SALT LAKE CITY — The Utah State Legislature appears poised to force a breakup of Pacificorp, the parent company of Rocky Mountain Power.
On Wednesday, Rocky Mountain Power President Dick Garlish faced a pair of tense committee hearings on Utah's Capitol Hill where lawmakers criticized the electric utility over its proposed rate hike and environmental policies in other states. FOX 13 News reported in September that House Speaker Mike Schultz, R-Hooper, was suggesting a breakup of the utility in part over its proposed 30% rate hike (now revised to 18%).
A report prepared for lawmakers outlined a series of benefits and risks and concluded it's tricky. States are in regulatory compacts and a breakup could be very expensive, Garlish warned. Costs have gone up, there's extreme weather events and each state has its own policy agenda. Rocky Mountain Power is a part of Pacificorp, which is owned by Berkshire Hathoway. It boasts it is the largest electric grid operator in the western United States.
But lawmakers on Wednesday expressed irritation with the utility's proposed rate hike and suggested there was more concern for Pacificorp shareholders than customers. One of the committee chairs also expressed irritation with the utility's wildfire policies, service interruptions and "Pacific Coast policies."
"These are some of the things that frustrate us as legislators when the consumers who pay the monthly bills see that the gas bill’s going down 30 to 40% and the electric rates are going up 30%? That’s hard to swallow," said Rep. Carl Albrecht, R-Richfield, the co-chair of the Utah State Legislature's Public Utilities, Energy and Technology Interim Committee.
Garlish told committee members he understood the frustration, but it will take time to feasibly see if it is possible to break up the company.
"I get that people are frustrated. I get that the legislature is frustrated, I get that customers are frustrated. I am frustrated. But right now in this, the way the structure is... what’s in my gift today is to provide the service, keep the investor engaged, stay as reliable, keep it affordable as possible and then fight six state commissions and the federal government to make sure I have the money keep that utility financially stable and healthy so we can keep going with the model that’s brought us this far."
Garlish told him "we can respectfully agree to disagree about some" of the other claims leveled, defending his employees and their work.
"This will be my parting shot: the House, the Senate, leadership in both bodies and the executive branch would like to see this separation," Rep. Albrecht said, telling Garlish to take that to his superiors at Berkshire Hathaway and tell them that "Utah is serious about this."
Rep. Joel Briscoe, D-Salt Lake City, suggested that the "divorce papers" might cost Utah customers more than they bargained for. Garlish said there would be a lot of costs that need to be explored.
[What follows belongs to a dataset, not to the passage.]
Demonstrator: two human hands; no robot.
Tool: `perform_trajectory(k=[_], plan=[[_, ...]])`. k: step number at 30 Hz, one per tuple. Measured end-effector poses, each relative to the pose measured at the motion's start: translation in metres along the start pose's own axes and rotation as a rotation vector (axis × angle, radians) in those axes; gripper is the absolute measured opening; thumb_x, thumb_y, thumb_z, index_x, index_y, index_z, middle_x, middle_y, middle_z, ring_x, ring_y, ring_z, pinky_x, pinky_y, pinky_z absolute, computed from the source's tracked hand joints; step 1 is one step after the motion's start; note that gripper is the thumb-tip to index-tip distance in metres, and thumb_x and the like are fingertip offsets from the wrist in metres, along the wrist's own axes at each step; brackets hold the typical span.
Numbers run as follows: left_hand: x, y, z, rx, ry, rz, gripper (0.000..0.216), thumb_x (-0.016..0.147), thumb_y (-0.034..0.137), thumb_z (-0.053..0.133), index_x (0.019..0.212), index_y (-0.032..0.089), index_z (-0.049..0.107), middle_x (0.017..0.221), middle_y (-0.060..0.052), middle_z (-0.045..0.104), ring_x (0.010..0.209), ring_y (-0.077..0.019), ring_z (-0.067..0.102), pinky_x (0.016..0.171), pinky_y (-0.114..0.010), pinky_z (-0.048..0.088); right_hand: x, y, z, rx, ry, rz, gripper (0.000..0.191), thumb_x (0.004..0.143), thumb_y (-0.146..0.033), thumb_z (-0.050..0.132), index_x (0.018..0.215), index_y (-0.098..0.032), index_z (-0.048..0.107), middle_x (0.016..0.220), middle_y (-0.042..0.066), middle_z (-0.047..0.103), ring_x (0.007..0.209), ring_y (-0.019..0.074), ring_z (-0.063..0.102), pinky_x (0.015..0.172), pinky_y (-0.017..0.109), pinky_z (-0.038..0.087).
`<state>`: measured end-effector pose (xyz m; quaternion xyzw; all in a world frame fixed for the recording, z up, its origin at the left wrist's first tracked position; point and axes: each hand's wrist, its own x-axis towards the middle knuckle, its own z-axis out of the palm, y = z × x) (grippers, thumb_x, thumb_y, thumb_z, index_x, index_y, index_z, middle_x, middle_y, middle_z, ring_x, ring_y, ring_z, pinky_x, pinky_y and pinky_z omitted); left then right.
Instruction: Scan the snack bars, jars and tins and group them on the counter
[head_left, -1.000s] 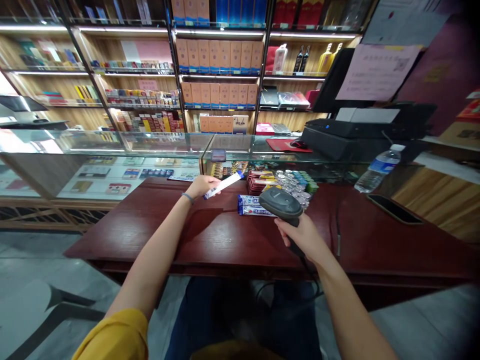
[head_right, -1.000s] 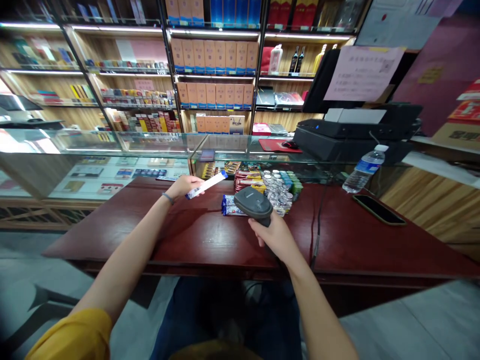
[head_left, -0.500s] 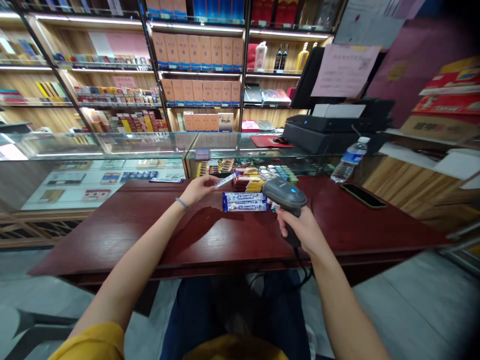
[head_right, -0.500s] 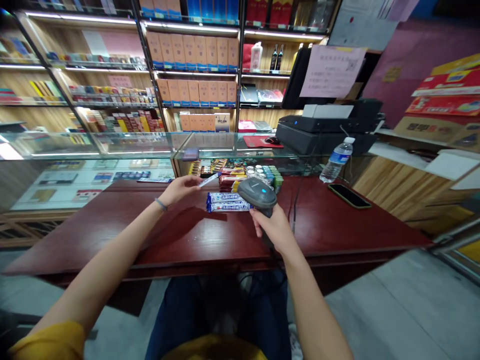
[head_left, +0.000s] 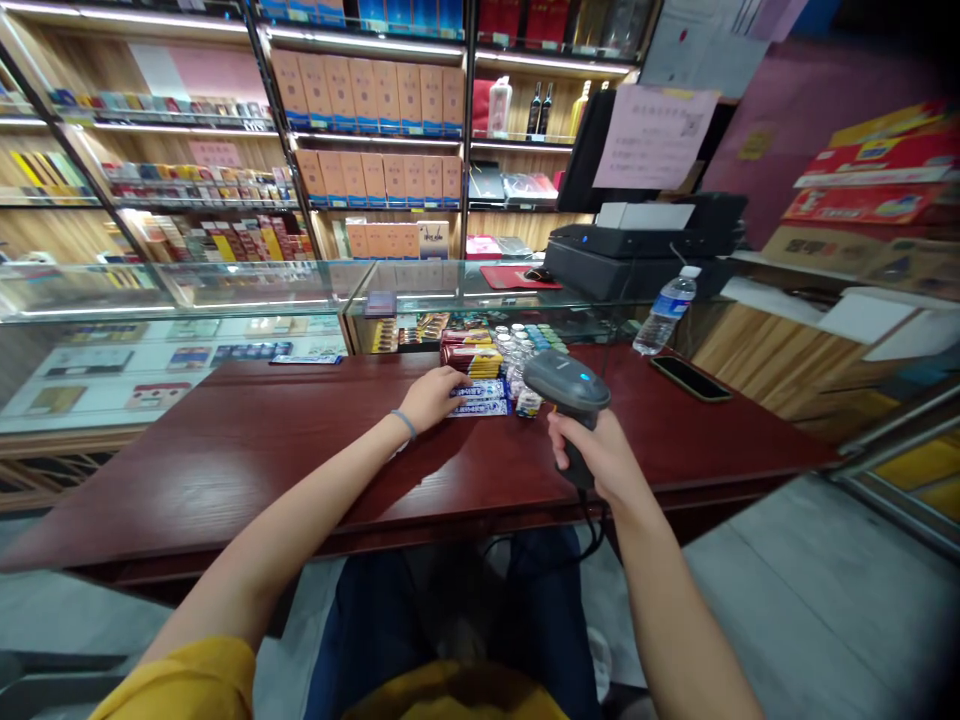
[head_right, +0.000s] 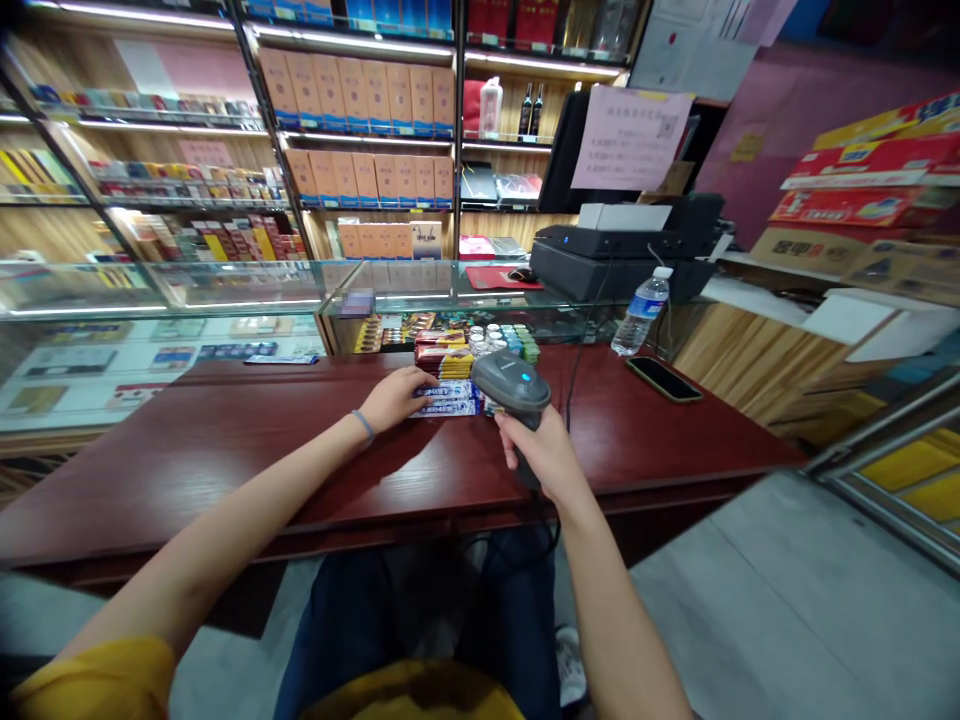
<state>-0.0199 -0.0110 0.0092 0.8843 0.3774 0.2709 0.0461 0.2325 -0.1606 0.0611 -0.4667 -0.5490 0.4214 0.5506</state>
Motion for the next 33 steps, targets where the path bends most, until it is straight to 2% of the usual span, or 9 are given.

The Utah State Legislature recently reworked its energy policies to favor an "all of the above" approach that legislative leaders insist ensures an abundant and affordable energy supply. But critics have accused lawmakers of favoring fossil fuels when they should focus more on renewable sources of energy in the face of climate change.
Sen. Nate Blouin, D-Salt Lake City, said if there's a focus on reliability and cost, would it improve by "Balkanizing" the utility?
"I don't know," Garlish replied, adding: "Other people besides Dick Garlish are going to have to decide what the benefits and burdens are. You all are going to have to decide that."